VENEZUELA'S 21st-century socialist revolution is under threat, as doubts grow over the outcome of Sunday's crucial local and state elections.
According to the latest polls, the government of Hugo Chavez, the outspoken anti-US president, may lose up to a third of the states – undermining any attempts to push forward a major constitutional reform again to allow Mr Chavez to seek re- election in 2012, a measure voters narrowly rejected last year. "Beware, Chavez's destiny is even at play," he said at a rally this week in his increasingly desperate quest to turn the elections into a plebiscite on his rule.
Reflecting these concerns, Mr Chavez has even vowed to put Manuel Rosales, his opponent in the 2006 presidential race and governor of the oil state of Zulia, behind bars for corruption and plotting his assassination. "Zulia represents the heart of the opposition; if Chavez wins there, he'll be able to present the enemy's head on a platter," said Luis Vicente Leon, director of the public opinion firm Datanalisis.
Experts say the outlook for the candidates of Mr Chavez's ruling United Socialist Party of Venezuela (PSUV) would be worse were it not for the opposition being deeply divided and presenting unpopular and shady candidates in some crucial states. During the last regional vote in 2004, Mr Chavez gained all but two of 22 states and most of the 328 municipalities thanks in part to the opposition insisting that fraud would take place, discouraging many of its supporters from voting.
Despite growing questions over the outcome of the elections, Mr Chavez maintains close to 60 per cent approval ratings. He is widely regarded as having improved the lives of the majority poor through oil-funded social programmes. But unlike previous elections, his popularity is not translating into support for his candidates, many of whom are under fire for failing to solve everyday problems, ranging from rampant crime and corruption to inefficient rubbish collection.
The number of murders in Venezuela has soared from less than 6,000 during Mr Chavez's first year in office to more than 13,000 last year, according to official figures. Adding to these worries, some warn of a new development: Chavista dissidents who refuse to join the opposition but who may gain control of various states.
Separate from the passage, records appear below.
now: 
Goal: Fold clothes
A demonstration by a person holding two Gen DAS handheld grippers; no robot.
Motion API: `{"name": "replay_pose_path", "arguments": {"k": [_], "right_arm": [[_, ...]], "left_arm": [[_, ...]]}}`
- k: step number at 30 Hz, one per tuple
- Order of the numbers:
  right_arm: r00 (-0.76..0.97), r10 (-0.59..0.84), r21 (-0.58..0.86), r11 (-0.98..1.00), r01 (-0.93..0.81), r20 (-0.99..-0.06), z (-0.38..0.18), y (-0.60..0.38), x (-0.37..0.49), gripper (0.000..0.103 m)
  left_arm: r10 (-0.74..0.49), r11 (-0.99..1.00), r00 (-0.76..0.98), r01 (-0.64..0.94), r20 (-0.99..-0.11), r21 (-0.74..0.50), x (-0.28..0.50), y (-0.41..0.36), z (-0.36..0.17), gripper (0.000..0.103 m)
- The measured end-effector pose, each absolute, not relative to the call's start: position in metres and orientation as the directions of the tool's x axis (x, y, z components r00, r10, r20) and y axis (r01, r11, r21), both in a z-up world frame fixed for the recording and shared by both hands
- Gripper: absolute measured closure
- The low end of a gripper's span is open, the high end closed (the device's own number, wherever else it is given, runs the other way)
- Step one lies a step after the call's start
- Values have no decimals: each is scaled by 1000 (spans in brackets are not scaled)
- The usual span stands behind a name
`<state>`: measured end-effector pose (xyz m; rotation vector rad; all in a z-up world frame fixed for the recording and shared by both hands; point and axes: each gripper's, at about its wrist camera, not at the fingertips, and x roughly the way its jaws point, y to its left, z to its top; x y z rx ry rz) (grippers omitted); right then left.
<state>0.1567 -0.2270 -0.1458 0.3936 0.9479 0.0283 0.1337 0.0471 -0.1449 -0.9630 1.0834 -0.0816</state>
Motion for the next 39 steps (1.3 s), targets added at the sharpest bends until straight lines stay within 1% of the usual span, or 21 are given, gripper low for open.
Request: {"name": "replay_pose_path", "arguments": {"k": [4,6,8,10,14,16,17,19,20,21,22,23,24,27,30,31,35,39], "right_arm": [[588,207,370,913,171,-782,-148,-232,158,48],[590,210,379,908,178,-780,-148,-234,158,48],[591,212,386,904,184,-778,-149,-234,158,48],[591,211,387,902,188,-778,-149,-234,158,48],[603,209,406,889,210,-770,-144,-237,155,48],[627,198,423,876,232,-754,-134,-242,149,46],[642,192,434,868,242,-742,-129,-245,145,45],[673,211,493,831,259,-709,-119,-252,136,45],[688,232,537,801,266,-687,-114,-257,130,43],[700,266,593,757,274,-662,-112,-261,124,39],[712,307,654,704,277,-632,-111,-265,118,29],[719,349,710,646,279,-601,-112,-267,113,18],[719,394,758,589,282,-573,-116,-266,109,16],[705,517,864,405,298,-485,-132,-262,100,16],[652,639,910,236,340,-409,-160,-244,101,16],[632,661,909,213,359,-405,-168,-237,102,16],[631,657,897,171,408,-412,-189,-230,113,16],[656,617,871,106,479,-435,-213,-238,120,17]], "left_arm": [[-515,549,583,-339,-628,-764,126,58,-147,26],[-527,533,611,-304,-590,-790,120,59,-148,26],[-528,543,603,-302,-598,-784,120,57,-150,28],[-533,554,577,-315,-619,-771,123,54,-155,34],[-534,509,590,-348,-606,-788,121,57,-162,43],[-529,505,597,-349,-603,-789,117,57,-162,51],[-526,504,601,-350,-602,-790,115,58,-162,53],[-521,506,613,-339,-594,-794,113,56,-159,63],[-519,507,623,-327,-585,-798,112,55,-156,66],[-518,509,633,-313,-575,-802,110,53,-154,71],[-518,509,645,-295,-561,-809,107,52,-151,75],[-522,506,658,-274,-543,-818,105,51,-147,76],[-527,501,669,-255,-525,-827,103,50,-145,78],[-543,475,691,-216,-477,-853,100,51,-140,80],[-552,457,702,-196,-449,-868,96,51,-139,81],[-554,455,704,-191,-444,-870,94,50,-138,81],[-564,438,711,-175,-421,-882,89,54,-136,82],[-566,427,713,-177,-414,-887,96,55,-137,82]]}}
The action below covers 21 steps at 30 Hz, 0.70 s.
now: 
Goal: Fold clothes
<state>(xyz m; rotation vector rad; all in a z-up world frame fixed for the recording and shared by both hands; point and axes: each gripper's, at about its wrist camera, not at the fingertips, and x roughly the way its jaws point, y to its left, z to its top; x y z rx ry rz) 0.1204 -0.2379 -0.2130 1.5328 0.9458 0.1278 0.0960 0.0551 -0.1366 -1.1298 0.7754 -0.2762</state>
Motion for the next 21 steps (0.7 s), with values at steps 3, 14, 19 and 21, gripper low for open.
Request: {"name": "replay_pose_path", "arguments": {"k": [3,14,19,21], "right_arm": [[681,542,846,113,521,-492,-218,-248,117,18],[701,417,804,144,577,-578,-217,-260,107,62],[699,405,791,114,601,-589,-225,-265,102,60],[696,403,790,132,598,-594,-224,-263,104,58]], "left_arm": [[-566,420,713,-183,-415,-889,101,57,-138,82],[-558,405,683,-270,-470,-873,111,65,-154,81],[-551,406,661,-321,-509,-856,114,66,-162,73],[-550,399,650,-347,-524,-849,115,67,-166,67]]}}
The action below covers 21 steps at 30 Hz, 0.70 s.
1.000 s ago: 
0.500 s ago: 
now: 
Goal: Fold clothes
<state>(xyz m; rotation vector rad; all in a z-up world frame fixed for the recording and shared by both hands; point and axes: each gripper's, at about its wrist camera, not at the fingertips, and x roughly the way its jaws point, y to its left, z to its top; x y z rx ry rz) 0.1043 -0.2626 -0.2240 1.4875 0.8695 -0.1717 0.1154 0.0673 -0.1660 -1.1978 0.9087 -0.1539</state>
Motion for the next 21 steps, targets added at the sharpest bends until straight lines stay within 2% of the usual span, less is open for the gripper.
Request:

Even Mr Chavez's home state of Barinas is in danger: his brother is running for governor, aiming to replace their father, whose administration has been plagued by accusations of cronyism and inefficiency. More worryingly, Chavistas fear losing the industrial state of Carabobo and the symbolic Caracas district of Sucre that houses the vast Petare slum, where voters may shun Jesse Chacon, a Chavez veteran and government figure.
Schools that teach history under the shadow of a revolutionary
AT THE heart of 23 de Enero, one of the most dangerous districts of Caracas, next to a portrait of Che Guevara and a large mural reading "No to Imperialism!", stands a white, single-storey building housing a school. It is difficult to imagine that this simple place, surrounded by ugly blocks of flats and brick shacks, spearheads the Venezuelan president Hugo Chavez's 21st-century Socialist Revolution.
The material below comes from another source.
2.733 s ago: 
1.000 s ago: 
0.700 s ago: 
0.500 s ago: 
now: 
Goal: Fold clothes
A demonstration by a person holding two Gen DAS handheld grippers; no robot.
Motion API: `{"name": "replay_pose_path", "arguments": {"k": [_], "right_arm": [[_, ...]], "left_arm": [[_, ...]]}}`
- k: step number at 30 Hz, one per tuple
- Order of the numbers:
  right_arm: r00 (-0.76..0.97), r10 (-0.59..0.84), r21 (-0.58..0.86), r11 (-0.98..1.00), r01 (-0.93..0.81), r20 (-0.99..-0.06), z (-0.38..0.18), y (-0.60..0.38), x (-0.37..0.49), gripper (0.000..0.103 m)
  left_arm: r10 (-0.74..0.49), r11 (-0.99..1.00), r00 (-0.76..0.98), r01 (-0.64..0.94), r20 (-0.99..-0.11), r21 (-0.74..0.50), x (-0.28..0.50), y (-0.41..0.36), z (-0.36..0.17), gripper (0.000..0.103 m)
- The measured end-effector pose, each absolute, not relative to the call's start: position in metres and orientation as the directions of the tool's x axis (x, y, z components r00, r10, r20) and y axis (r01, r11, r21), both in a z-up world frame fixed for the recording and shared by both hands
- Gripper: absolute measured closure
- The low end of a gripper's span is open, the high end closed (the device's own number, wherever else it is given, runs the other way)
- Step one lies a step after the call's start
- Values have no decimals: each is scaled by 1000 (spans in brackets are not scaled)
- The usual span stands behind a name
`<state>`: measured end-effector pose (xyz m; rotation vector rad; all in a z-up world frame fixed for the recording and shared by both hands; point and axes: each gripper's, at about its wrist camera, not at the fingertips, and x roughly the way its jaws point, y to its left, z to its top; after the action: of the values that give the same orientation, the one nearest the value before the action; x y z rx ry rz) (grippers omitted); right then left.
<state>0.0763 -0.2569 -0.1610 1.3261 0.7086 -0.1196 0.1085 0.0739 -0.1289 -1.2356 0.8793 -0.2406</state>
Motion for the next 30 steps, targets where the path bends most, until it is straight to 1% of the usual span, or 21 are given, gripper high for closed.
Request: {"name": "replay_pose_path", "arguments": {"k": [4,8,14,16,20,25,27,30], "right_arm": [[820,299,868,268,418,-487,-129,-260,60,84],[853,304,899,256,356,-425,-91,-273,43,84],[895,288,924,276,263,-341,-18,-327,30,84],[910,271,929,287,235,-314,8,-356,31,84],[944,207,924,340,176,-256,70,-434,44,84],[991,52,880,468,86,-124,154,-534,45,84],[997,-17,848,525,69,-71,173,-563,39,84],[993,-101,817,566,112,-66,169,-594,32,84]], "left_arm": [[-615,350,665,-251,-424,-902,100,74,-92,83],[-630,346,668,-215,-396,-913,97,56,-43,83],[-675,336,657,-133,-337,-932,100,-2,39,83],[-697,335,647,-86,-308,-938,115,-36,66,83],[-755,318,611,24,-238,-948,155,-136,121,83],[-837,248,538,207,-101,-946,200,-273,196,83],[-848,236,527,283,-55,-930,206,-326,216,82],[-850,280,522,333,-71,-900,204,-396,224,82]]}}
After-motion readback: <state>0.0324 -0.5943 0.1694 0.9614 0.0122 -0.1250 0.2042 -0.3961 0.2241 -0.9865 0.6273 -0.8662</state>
More than 200 children, aged six to 13, study in this centre founded in 2001, one of the first revolutionary Bolivarian schools established in Venezuela and which now make up half of all primary education institutions in the country.
In a rare visit by a foreign publication, The Scotsman found children in white shirts and black trousers singing the national anthem, next to drawings of the independence hero, Simon Bolivar. The revolutionary aspect of these schools, however, is that pupils decide more than a quarter of their studies after a majority vote. "We want to create citizens who actively participate in society," says the school's academic supervisor, Monaldo Griseño. "That's why parents come here to volunteer in the kitchen and work on repairs."
Under Mr Chavez, school hours have been extended from five to eight hours daily and children are offered free breakfast, a snack and lunch. "The opposition's idea that children in Bolivarian schools are being indoctrinated is false," insists a sociologist, Antonio Gonzalez Plessmann.